I’m trying to compile gromacs 2020.4 with GPU-support on a cluster with GPU- and CPU-only nodes. However, when trying to compile on the GPU-nodes, I fail due to missing libraries that I don’t have permission to install.
So I tried on the non-GPU nodes where the libraries are available but cmake will not detect the presence of GPUs during compilation and hence my compiled program (even though it passes all checks) has no GPU-support as can be seen from the md.log from a testrun. Furthermore, this test run does not proceed without GPU-support but is rather stuck at the first step (md.log remains at step 0).
GROMACS version: 2020.4
Verified release checksum is 79c2857291b034542c26e90512b92fd4b184a1c9d6fa59c55f2e24ccf14e7281
Precision: single
Memory model: 64 bit
MPI library: thread_mpi
OpenMP support: enabled (GMX_OPENMP_MAX_THREADS = 64)
GPU support: CUDA
SIMD instructions: AVX2_256
FFT library: fftw-3.3.8-sse2-avx-avx2-avx2_128
RDTSCP usage: enabled
TNG support: enabled
Hwloc support: hwloc-1.11.0
Tracing support: disabled
C compiler: /software/gcc/7.2.0/bin/gcc GNU 7.2.0
C compiler flags: -mavx2 -mfma -fexcess-precision=fast -funroll-all-loops -O3 -DNDEBUG
C++ compiler: /software/gcc/7.2.0/bin/g++ GNU 7.2.0
C++ compiler flags: -mavx2 -mfma -fexcess-precision=fast -funroll-all-loops -fopenmp -O3 -DNDEBUG
CUDA compiler: /software/cuda/10.0/bin/nvcc nvcc: NVIDIA (R) Cuda compiler driver;Copyright (c) 2005-2018 NVIDIA Corporation;Built on Sat_Aug_25_21:08:01_CDT_2018;Cuda compilation tools, release 10.0, V10.0.130
CUDA compiler flags:-gencode;arch=compute_52,code=sm_52;-use_fast_math;;-mavx2 -mfma -fexcess-precision=fast -funroll-all-loops -fopenmp -O3 -DNDEBUG
CUDA driver: 10.10
CUDA runtime: N/A
My question now is if there is a way to compile gromacs with support for the GPUs without the cards actually being present on the node I am compiling on? If so, does anyone spot what I am doing wrong with my settings?

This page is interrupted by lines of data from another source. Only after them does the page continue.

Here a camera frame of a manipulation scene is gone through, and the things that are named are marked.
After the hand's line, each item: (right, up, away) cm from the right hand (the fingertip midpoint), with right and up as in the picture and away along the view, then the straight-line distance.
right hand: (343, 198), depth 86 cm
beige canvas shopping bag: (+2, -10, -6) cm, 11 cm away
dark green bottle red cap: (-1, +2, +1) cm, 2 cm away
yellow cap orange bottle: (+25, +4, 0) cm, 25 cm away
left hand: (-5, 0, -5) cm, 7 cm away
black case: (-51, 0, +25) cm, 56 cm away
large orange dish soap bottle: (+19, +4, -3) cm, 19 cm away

Compiling a GPU-enabled build does not require GPU hardware, so I suspect there are some software configuration issues here.
If library dependencies are not found at build-time, unless these are optional and you make sure to no link against those, you won’t be able to run binaries built elsewhere that link against these libraries.

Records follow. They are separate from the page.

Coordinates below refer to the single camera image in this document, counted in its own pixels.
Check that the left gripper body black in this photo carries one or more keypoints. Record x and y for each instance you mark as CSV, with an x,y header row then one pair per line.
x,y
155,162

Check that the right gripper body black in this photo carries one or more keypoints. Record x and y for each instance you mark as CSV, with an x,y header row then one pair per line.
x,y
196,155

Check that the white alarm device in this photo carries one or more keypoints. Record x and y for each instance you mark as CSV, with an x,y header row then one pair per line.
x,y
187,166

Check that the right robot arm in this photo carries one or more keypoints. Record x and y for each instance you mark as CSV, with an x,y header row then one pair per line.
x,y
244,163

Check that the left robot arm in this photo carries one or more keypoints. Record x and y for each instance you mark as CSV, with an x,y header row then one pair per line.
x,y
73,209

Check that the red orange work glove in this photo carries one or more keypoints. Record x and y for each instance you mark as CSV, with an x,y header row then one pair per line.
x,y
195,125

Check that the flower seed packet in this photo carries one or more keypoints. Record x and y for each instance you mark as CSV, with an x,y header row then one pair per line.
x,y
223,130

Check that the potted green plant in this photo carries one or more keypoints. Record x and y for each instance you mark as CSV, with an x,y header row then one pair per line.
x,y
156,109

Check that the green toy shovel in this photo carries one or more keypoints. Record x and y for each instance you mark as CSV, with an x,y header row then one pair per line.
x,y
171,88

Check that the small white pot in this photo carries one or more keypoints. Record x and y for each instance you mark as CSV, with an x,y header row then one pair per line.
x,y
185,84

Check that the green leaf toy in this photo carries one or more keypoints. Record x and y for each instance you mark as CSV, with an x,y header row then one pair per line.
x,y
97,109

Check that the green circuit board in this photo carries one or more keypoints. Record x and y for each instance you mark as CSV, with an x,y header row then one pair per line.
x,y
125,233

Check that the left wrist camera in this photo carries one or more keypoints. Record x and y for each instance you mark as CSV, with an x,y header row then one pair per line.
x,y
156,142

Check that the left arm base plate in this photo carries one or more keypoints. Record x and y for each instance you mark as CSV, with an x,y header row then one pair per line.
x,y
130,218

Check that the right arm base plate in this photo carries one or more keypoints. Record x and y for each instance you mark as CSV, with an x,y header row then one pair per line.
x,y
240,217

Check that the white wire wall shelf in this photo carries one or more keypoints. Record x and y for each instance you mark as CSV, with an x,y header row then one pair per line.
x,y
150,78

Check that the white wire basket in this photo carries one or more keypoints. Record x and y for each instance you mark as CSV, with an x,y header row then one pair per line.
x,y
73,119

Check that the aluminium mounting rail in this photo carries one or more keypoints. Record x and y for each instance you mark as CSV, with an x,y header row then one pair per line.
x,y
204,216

Your GROMACS version header shows GPU support: CUDA which means that it is build with CUDA support. Further below, the CUDA runtime: N/A indicates that there is no (compatible) CUDA runtime available and that is why you do not get GPUs detected. Furthermore the “(GPU detection deactivated)” message suggests that some error condition e.g. incompatible CUDA runtime disabled the GPU detection. Have you made sure that the CUDA runtime is available and functional on the host where you are trying to run?
first of all thanks for making clear that I don’t require compilation on
the compute-nodes! So now I can got on looking for the error elsewhere.

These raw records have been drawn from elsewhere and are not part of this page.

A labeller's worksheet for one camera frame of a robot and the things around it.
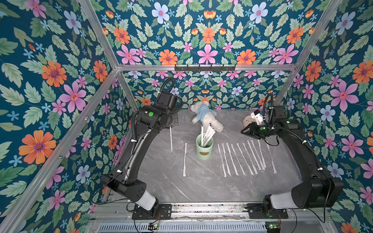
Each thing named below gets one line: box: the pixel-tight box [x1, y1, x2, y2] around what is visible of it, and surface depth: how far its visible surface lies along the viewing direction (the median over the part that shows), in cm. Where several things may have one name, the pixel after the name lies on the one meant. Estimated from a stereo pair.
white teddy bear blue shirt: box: [190, 100, 224, 133], surface depth 107 cm
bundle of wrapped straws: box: [201, 125, 216, 148], surface depth 88 cm
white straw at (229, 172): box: [221, 142, 232, 176], surface depth 95 cm
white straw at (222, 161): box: [217, 143, 227, 178], surface depth 92 cm
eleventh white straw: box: [183, 142, 188, 177], surface depth 92 cm
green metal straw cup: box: [195, 133, 214, 160], surface depth 88 cm

I learned that on our system not the complete libraries are missing on
the compute nodes but only the headers to save space. So linking against
these libraries should not be a problem, only the compilation must be
done on the login-nodes where the headers are available.
Regarding the functionality of the cuda runtime on the nodes, I tried
the following: I compiled this code
(https://github.com/chathhorn/cuda-semantics/blob/master/examples/getVersion.cu)
using nvcc 10.0 on the login-node and ran it under both the compute- and
the login nodes each with the respective cuda-modules loaded.
On the compute node this confirms what gromacs indicated: the runtime
version is not found
On the login-node I get neither a driver nor a runtime as there is no
GPU and hence no driver installed
/cudaGetDriverVersion
Driver Version: 0
Runtime Version: 0
Is this the usual way to check the presence of cudart? If so, does that
indicate that something is wrong with the installed cuda-modules?
It is more likely that an incompatible runtime is used. What does not make sense is that already your initial report shows CUDA driver: 10.10 and a runtime 10.0 suggested by the use of Cuda compilation tools, release 10.0, V10.0.130. These should be compatible, not sure why they are not. The only thing I can think of is, try to use CUDA 10.1 (or an earlier version like 9.2).
Side-note: the GROMACS build system will by default link statically against the CUDA runtime (see the value of the CUDA_cudart_static_LIBRARY cmake cache variable in CMakeCache.txt) and therefore a missing library can not be the issue – and in any case that would prevent even launching gmx.